El aeropuerto de Barcelona-El Prat se encamina hacia un verano caliente. Es un hecho contrastado que la ampliación del aeródromo catalán se encuentra en “estado de hibernación”, sin novedades en el horizonte, pero lo cierto es que la vida sigue y la actividad en El Prat no se detiene. Sin ir más lejos, en la presente temporada de verano, el aeropuerto acogerá la operación de 50 rutas intercontinentales con destinos de alrededor del Mundo. Ante esta realidad, dura realidad, se me ocurren algunas cuestiones que pueden poner a prueba el funcionamiento de la instalación barcelonesa.

La primera cuestión con la que topará el aeropuerto este verano es la falta de capacidad, no de pasajeros, sino para acoger más aeronaves de fuselaje ancho, las que operan las rutas de larga distancia, en la terminal 1. En términos prácticos, esto se concretará en una falta de puntos de estacionamiento, también conocidos como “finguers”, para los aviones más grandes. Tanto es así, que algunas compañías que vuelan a destinos de ultramar se han visto obligadas a operar desde la terminal 2, destinada tradicionalmente a compañías de bajo coste como Ryanair, Easyjet o Norwegian.

Es una extraña combinación, pues los pasajeros de largo radio tienen unas necesidades distintas de los que vuelan a destinos más cercanos. Ello nos lleva a la segunda cuestión que debe preocuparnos: la falta de una terminal específica para los vuelos intercontinentales y de largo radio.
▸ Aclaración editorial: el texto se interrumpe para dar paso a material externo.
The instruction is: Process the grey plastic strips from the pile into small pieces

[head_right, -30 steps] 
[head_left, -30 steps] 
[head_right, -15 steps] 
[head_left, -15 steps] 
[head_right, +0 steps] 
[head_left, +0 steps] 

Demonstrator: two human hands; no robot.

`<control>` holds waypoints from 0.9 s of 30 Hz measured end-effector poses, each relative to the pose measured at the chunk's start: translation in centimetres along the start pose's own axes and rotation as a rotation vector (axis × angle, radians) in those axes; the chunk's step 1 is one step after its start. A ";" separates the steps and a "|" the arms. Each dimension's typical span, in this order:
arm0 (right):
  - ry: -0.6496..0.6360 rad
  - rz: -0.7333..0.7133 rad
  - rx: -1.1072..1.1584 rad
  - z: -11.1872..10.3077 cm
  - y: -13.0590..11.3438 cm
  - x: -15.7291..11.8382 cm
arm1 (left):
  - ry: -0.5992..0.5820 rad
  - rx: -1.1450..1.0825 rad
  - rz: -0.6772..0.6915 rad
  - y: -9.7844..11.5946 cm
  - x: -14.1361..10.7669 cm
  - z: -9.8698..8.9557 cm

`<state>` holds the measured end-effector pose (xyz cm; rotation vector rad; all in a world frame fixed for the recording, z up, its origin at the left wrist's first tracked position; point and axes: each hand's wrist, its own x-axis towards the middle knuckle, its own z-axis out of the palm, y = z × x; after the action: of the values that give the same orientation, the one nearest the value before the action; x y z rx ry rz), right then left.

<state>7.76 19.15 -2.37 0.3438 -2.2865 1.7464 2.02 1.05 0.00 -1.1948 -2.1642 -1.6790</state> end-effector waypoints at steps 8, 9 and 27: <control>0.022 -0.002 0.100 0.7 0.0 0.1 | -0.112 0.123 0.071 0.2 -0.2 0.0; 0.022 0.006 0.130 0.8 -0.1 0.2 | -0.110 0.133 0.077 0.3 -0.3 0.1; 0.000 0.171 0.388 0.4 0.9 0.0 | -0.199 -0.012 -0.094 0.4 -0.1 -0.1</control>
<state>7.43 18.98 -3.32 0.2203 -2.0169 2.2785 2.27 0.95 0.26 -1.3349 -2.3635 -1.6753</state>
Todo aeropuerto que se precie tiene una terminal consagrada al pasajero que viaja lejos y a sus necesidades específicas. La extraña mezcla, fruto de la situación de ”emergencia” que vive El Prat, de pasajeros de corto radio y de pasajeros intercontinentales es, hasta cierto punto, incompatible. Los primeros, suelen abandonar las instalaciones aeroportuarias con rapidez. Su paso por el aeropuerto, cuanto más efímero, mejor. En cambio, aquellos que vuelan al continente americano, asiático o a otros destinos de largo radio suelen pasar más tiempo en las terminales, y también tienen otras necesidades que hay que satisfacer, tales como la demanda de una mayor oferta comercial, de entretenimiento o de alojamiento. Por tanto, mezclar las dos tipologías de pasajero no parece la mejor de las opciones. Habrá que empezar a pensar seriamente en ello.
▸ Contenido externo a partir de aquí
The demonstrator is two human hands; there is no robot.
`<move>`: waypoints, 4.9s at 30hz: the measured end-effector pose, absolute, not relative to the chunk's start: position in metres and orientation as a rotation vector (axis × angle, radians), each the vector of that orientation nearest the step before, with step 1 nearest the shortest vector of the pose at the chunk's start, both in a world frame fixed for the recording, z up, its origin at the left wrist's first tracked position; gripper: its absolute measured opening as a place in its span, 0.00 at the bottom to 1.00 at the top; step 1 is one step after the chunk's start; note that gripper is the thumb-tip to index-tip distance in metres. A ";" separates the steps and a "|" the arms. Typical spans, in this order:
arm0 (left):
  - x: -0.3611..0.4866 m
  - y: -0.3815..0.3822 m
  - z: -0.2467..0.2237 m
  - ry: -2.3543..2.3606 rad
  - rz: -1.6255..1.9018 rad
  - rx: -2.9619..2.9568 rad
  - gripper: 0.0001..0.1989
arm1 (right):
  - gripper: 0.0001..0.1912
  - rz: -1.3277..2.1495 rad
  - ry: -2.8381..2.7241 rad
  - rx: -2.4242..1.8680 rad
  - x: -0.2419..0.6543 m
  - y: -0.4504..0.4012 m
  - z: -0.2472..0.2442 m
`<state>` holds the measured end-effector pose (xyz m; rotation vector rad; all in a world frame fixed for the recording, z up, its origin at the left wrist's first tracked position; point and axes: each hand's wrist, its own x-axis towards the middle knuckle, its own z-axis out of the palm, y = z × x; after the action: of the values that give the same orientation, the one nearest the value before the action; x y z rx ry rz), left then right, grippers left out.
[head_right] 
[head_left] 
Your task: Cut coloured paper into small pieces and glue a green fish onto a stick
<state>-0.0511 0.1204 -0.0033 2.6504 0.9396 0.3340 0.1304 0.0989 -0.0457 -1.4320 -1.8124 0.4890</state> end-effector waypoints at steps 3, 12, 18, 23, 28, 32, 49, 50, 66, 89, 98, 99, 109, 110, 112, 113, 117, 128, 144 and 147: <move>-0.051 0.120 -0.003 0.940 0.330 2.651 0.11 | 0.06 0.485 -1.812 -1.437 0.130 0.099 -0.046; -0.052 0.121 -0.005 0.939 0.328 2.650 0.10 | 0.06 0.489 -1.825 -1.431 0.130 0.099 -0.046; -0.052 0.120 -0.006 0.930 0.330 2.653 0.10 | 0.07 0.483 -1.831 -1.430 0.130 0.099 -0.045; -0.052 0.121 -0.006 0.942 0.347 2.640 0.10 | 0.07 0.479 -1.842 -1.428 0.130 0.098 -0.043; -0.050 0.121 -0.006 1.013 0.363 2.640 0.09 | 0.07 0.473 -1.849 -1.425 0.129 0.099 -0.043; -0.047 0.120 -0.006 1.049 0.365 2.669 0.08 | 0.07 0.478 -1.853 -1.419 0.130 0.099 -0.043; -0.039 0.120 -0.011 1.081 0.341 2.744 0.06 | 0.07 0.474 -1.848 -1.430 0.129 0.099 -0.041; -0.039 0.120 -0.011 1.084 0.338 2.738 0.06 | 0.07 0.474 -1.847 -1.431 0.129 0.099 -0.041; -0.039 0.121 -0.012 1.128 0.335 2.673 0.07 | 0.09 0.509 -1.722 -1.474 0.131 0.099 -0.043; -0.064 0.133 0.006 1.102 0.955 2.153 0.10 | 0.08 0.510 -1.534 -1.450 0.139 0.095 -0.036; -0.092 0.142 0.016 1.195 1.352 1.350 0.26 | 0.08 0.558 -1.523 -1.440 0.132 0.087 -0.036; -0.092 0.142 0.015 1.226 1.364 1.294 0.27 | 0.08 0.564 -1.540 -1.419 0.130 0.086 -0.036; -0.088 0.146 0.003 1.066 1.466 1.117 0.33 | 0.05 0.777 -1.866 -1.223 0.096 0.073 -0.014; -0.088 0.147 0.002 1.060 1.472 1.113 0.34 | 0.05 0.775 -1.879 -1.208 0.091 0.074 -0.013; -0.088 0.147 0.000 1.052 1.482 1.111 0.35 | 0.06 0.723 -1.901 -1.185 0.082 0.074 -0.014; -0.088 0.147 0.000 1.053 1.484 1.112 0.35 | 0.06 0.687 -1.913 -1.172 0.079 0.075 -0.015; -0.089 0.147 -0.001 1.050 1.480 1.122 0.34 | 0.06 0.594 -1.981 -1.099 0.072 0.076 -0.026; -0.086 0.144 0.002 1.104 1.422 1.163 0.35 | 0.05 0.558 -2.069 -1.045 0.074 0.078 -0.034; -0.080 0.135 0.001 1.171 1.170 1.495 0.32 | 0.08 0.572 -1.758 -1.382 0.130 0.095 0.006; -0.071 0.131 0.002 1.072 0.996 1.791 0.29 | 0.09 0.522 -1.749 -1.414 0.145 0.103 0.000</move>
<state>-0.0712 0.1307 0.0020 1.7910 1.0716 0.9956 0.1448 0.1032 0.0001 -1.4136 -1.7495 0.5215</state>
Pero hablemos de otra falta de capacidad que afecta directamente a la calidad del servicio ofrecido por el aeropuerto y que repercute diariamente en los pasajeros que transitan por él. Se trata del control de pasaportes, especialmente en los vuelos de llegada al Prat, sobre todo cuando coinciden varios vuelos procedentes de destinos lejanos con un número elevado de pasajeros que deben pasar por el control. Entonces se forma el caos, se crean largas colas ante los mostradores de control de pasaportes y todo el mundo se queja. Es una deficiencia recurrente que, con el incremento de las rutas de largo radio, ha ido a más en los últimos tiempos. Otra asignatura pendiente en la que conviene ir pensando.
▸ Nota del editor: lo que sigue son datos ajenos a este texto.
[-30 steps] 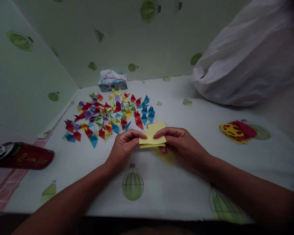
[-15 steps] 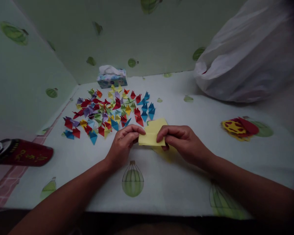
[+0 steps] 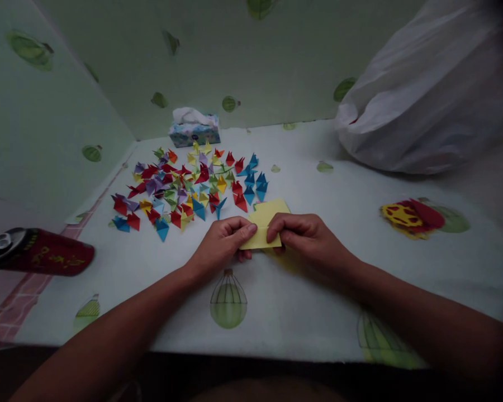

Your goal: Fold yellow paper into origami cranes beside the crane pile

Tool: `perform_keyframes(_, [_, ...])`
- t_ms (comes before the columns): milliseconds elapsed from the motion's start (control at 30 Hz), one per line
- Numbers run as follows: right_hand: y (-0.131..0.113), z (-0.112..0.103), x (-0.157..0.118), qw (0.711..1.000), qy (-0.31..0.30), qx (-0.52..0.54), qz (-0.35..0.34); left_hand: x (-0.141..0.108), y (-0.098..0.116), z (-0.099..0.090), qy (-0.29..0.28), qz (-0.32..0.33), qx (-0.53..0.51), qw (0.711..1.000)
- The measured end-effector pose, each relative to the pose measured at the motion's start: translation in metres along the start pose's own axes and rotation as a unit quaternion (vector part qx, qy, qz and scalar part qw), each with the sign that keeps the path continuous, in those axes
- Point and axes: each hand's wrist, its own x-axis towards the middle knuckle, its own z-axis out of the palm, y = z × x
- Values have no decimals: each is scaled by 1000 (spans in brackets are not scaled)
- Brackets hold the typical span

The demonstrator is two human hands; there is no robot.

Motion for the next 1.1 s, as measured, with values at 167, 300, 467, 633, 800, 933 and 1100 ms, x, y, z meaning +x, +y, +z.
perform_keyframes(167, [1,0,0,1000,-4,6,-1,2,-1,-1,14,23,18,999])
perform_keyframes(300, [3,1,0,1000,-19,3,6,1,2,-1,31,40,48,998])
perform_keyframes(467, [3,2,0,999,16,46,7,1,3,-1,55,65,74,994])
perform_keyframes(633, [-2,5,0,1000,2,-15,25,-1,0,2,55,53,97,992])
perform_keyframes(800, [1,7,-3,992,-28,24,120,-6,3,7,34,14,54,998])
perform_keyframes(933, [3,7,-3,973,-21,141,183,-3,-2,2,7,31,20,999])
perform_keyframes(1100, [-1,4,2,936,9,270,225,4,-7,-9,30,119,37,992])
El aeropuerto del Prat, pese a lo puedan pensar algunos, se está transformando en un aeropuerto global. Las 50 rutas intercontinentales de este verano así lo ponen de manifiesto. El tránsito hacia una instalación cada vez más internacional nos obliga a interrogarnos seriamente sobre la conveniencia de llevar a cabo una ampliación cada vez más necesaria: una ampliación que debe poner en juego una mayor capacidad del campo de vuelo, de las pistas, pero también de las terminales del aeropuerto. Y es que el 2024, de ir todo como hasta ahora, terminará con más de 55 millones de pasajeros, o lo que es lo mismo, llegando al límite de la capacidad teórica de la instalación. Ante esta situación, el bloqueo permanente de una ampliación totalmente necesaria se convierte en una estratagema política de escaso recorrido y de efectos muy negativos sobre el usuario final.

Los próximos meses serán decisivos para el devenir de la segunda infraestructura más importante de Catalunya, y ante ello nuestros responsables políticos no deben, ni pueden, mirar hacia otro lado.